What is required
Please restate the listing word for word, omitting the images.

Supplied material
* * * *

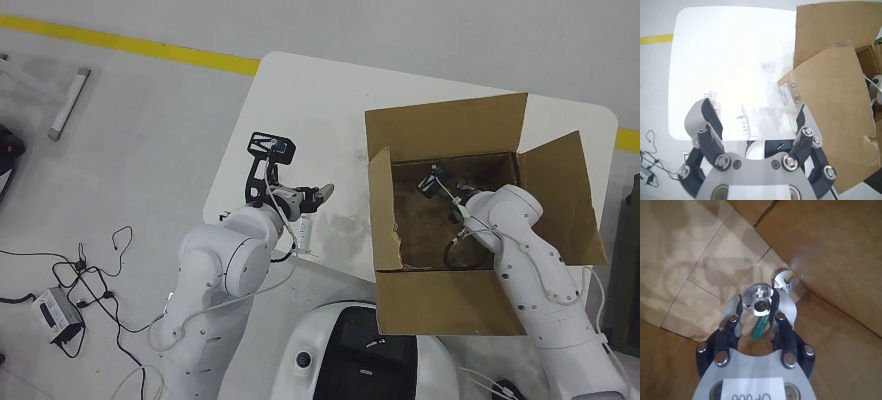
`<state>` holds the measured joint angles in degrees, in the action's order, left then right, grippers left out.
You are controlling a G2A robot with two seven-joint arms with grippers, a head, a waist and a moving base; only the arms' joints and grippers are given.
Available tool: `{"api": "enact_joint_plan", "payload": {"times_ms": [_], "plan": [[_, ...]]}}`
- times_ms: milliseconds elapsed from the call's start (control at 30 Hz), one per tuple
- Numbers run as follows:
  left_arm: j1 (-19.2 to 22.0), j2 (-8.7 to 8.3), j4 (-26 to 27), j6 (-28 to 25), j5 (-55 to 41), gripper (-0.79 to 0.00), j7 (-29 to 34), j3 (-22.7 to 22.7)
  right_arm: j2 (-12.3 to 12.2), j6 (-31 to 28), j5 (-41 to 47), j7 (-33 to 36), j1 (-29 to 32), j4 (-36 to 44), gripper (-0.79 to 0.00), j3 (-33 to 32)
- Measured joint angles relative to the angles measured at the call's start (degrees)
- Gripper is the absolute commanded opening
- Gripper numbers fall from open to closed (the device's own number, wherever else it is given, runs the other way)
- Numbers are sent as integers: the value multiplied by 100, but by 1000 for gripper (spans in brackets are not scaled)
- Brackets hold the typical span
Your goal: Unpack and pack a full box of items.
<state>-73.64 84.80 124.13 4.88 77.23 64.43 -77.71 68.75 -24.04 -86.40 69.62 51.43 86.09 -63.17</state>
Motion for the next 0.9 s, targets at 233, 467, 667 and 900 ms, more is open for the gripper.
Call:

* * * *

Result below
`<state>` holds the measured joint angles in degrees, in the action's order, left then right, grippers left out.
You are controlling a G2A robot with two seven-joint arms with grippers, a head, a waist and a moving base; only the arms' joints and grippers are given.
Available tool: `{"api": "enact_joint_plan", "payload": {"times_ms": [_], "plan": [[_, ...]]}}`
- times_ms: milliseconds elapsed from the call's start (control at 30 Hz), one per tuple
- Numbers run as follows:
  left_arm: j1 (-19.2 to 22.0), j2 (-8.7 to 8.3), j4 (-26 to 27), j6 (-28 to 25), j5 (-55 to 41), gripper (-0.79 to 0.00), j7 (-29 to 34), j3 (-22.7 to 22.7)
  right_arm: j2 (-12.3 to 12.2), j6 (-31 to 28), j5 (-41 to 47), j7 (-33 to 36), j1 (-29 to 32), j4 (-36 to 44), gripper (-0.79 to 0.00), j3 (-33 to 32)
- Measured joint angles relative to the angles measured at the call's start (degrees)
- Gripper is the absolute commanded opening
- Gripper numbers fall from open to closed (the device's own number, wherever else it is given, runs the other way)
- Numbers are sent as integers: the value multiplied by 100, but by 1000 for gripper (spans in brackets are not scaled)
- Brackets hold the typical span
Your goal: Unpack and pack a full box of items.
<state>-73.64 84.80 124.13 4.88 77.23 64.43 -77.71 68.75 -24.04 -86.40 69.62 51.43 86.09 -63.17</state>
Motion for the next 0.9 s, targets at 233, 467, 667 and 900 ms, more is open for the gripper.
Call:

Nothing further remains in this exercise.